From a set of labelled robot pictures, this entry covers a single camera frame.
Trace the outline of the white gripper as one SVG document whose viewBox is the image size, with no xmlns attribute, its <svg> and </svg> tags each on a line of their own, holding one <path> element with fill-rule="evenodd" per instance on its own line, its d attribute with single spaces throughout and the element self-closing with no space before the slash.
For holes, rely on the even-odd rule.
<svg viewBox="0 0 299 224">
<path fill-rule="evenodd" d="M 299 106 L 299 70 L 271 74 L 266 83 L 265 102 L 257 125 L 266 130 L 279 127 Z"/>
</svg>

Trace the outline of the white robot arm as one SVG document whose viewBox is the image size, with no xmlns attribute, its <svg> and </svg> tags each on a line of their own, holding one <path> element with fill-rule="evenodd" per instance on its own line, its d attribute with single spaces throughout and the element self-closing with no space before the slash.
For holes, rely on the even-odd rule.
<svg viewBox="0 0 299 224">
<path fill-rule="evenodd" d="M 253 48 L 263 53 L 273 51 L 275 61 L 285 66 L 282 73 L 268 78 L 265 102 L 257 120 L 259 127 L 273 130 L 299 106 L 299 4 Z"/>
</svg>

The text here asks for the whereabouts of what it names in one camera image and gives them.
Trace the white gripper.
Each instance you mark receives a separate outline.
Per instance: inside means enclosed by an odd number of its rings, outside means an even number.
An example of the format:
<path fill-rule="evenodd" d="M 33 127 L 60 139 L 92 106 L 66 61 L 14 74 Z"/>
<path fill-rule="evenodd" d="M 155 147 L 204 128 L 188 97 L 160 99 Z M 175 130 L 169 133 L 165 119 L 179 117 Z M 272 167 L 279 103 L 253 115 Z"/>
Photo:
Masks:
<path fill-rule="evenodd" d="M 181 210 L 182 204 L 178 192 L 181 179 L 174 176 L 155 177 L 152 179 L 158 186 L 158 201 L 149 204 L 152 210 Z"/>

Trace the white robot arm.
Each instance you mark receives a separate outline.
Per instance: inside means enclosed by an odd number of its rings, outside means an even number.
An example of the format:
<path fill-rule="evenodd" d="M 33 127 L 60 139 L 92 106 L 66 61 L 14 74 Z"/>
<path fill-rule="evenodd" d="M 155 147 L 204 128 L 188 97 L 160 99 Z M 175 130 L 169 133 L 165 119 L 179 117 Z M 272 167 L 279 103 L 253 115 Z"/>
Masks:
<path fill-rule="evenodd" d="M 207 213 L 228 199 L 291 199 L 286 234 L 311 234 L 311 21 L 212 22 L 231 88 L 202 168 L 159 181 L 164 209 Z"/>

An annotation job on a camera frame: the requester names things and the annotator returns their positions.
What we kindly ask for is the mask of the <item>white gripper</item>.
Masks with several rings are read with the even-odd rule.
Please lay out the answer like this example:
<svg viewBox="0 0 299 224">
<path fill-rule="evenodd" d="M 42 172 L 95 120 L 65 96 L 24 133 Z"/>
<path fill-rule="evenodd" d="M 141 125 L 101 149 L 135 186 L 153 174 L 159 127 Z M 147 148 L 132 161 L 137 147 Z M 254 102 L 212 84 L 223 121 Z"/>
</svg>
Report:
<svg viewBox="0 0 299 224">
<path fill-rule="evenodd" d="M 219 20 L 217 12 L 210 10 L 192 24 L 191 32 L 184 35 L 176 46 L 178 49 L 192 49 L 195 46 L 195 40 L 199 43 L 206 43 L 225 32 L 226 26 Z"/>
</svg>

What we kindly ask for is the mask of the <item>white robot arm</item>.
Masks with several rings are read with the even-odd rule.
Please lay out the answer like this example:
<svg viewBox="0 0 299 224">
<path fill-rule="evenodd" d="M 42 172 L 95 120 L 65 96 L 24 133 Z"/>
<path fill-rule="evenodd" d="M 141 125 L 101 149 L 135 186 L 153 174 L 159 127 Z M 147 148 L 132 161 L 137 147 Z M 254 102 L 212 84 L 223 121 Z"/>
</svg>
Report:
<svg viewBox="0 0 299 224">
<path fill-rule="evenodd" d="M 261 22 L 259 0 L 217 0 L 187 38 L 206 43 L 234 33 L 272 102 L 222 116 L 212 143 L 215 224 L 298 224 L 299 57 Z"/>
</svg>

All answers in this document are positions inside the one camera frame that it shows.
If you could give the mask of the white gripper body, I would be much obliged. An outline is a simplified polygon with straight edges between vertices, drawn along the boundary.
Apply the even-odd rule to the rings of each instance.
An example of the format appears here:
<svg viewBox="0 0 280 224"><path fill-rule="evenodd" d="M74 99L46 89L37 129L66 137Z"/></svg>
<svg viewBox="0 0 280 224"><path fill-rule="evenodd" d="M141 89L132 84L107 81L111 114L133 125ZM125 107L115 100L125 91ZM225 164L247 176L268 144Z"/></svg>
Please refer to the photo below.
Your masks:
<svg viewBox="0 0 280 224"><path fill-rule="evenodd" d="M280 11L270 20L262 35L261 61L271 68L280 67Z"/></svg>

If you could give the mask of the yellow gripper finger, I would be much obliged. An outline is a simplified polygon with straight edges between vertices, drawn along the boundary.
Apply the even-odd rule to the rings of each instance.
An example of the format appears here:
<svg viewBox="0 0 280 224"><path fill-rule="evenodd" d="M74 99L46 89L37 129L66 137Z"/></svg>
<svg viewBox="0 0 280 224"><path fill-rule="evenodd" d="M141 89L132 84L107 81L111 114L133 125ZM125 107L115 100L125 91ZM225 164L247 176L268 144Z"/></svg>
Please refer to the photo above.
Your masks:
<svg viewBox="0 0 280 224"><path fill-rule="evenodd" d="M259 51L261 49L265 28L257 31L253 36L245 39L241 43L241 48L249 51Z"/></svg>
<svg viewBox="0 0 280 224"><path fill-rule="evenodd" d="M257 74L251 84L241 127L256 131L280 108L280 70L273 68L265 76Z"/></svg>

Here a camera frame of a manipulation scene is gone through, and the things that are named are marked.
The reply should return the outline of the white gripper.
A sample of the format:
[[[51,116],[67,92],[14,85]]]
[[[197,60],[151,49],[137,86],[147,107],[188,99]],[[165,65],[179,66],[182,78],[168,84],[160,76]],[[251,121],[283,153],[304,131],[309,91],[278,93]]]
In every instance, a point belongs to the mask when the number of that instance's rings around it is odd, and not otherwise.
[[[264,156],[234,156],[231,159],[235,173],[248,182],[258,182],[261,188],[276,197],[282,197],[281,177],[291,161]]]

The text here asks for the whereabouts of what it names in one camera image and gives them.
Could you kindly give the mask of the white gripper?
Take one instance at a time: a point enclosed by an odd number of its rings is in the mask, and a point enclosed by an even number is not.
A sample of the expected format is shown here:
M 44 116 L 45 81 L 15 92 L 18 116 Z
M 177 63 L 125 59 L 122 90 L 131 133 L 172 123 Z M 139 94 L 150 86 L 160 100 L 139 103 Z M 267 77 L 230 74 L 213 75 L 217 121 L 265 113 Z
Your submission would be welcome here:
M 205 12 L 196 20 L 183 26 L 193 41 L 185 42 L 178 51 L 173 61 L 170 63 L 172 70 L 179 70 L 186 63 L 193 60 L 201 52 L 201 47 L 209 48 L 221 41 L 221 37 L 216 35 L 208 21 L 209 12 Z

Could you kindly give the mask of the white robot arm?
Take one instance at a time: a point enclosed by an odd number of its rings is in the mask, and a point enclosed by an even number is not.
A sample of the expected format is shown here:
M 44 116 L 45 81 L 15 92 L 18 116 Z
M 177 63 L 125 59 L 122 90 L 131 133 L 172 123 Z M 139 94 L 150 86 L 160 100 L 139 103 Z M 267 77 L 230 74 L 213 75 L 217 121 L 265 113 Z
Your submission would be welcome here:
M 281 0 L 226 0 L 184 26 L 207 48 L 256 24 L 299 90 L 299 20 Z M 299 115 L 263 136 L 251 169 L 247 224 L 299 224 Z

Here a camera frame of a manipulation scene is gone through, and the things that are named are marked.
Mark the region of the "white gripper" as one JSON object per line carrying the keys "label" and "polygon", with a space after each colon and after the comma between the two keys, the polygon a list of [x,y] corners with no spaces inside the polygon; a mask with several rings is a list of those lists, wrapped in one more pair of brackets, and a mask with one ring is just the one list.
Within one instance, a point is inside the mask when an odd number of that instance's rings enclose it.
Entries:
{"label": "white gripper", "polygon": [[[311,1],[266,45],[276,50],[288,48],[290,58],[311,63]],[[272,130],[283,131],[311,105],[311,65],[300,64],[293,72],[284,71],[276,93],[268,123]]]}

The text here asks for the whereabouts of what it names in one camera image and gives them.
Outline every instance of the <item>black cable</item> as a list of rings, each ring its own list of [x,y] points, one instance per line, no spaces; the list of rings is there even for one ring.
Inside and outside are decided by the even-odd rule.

+---+

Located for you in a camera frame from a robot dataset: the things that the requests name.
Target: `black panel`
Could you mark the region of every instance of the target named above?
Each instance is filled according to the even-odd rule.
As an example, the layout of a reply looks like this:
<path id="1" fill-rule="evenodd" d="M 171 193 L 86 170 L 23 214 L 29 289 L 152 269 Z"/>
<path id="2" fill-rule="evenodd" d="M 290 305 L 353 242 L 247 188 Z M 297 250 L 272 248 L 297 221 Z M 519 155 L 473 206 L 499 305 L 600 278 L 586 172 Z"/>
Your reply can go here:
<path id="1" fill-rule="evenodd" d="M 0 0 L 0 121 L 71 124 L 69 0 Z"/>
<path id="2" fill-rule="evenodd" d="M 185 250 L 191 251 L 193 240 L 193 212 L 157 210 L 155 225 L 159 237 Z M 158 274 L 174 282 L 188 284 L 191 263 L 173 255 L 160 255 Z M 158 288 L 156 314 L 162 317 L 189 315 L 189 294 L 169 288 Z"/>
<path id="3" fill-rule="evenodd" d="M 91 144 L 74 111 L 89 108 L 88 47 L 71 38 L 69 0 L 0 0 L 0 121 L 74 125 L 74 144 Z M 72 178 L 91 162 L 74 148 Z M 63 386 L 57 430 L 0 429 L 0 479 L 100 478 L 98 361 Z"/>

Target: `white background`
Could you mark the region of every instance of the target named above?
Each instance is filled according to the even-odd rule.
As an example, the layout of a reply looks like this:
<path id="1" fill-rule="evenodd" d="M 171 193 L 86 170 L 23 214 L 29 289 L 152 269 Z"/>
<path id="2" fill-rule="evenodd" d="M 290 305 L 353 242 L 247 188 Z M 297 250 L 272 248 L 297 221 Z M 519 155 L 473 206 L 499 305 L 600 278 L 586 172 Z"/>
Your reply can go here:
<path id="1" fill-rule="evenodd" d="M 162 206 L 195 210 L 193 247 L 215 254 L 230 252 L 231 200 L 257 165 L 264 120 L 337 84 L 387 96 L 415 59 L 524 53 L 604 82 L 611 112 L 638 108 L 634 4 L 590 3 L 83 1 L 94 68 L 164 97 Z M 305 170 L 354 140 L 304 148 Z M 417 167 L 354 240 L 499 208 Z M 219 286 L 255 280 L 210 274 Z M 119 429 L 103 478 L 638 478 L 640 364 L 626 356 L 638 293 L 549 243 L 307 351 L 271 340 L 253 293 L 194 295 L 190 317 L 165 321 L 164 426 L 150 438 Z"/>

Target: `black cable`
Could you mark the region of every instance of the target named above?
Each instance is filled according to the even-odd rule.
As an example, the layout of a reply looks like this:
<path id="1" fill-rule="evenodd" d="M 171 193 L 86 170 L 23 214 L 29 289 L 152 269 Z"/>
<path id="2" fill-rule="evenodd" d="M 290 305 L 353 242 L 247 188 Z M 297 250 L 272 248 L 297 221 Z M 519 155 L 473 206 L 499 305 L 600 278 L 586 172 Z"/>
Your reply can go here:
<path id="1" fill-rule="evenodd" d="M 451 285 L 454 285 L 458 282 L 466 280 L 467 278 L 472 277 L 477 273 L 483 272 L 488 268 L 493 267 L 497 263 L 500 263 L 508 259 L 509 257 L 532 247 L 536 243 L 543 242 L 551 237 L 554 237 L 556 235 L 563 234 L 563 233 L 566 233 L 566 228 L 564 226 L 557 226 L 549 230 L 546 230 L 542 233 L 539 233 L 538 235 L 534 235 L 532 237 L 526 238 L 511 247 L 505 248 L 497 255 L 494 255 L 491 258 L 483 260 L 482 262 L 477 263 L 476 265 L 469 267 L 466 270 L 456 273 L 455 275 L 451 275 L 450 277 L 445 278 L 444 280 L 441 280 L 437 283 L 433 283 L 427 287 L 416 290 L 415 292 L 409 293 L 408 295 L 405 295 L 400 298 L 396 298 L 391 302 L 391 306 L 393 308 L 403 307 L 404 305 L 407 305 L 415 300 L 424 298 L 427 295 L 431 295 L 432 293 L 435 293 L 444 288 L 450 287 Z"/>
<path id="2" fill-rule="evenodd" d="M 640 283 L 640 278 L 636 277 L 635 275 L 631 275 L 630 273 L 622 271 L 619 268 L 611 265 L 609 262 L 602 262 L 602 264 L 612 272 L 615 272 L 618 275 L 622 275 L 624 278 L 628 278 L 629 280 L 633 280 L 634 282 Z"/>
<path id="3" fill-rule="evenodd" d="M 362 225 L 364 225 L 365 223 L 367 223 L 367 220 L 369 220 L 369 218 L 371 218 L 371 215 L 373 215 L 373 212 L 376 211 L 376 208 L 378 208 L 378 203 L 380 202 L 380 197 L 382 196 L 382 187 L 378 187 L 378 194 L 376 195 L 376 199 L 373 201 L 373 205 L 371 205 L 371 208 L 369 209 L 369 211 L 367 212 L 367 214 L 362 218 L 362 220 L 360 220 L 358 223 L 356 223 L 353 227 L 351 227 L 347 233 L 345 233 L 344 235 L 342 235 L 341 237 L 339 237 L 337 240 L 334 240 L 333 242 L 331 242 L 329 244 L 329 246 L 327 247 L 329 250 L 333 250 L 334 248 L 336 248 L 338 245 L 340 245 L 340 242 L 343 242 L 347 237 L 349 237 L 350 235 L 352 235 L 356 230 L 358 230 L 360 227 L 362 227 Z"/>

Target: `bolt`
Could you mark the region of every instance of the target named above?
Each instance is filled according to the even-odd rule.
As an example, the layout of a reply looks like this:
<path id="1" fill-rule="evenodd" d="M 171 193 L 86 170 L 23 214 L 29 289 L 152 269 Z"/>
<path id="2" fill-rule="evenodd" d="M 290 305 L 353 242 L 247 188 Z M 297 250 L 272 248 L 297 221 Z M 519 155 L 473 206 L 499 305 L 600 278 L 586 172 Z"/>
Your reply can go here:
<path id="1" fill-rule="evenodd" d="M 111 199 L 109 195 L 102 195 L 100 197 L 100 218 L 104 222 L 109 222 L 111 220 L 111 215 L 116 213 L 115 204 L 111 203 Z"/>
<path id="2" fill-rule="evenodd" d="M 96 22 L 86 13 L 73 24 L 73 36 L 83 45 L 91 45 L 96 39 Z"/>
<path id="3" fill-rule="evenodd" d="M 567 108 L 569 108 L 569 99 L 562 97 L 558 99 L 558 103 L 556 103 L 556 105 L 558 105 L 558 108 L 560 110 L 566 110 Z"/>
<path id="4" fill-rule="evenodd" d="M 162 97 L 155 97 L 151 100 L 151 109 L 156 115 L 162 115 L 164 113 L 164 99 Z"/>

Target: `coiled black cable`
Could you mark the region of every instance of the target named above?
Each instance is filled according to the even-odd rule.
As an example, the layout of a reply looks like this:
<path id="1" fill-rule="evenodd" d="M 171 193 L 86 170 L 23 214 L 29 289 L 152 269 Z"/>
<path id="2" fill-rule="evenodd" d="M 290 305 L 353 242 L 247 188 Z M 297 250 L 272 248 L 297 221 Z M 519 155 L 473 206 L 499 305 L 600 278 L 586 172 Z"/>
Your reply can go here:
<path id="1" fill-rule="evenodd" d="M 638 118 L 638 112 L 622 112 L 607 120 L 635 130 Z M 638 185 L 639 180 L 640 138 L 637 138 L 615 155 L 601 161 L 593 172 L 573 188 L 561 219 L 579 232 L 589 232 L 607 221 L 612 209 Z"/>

+---+

• TASK DIRECTIONS: Find where the line with "From a set of" sits in the material above, then copy exactly from it through the line with "Trace the outline of the white gripper". Add no other line.

• RESULT FOR THIS TASK:
From a set of labelled robot pictures, this entry covers a single camera frame.
Trace the outline of the white gripper as one SVG document whose viewBox is the image size, with no xmlns attribute, its <svg> and </svg> tags each on a line of their own, holding one <path> element with fill-rule="evenodd" per instance on its own line, its d attribute with single spaces throughout and the element self-closing with no space before the slash.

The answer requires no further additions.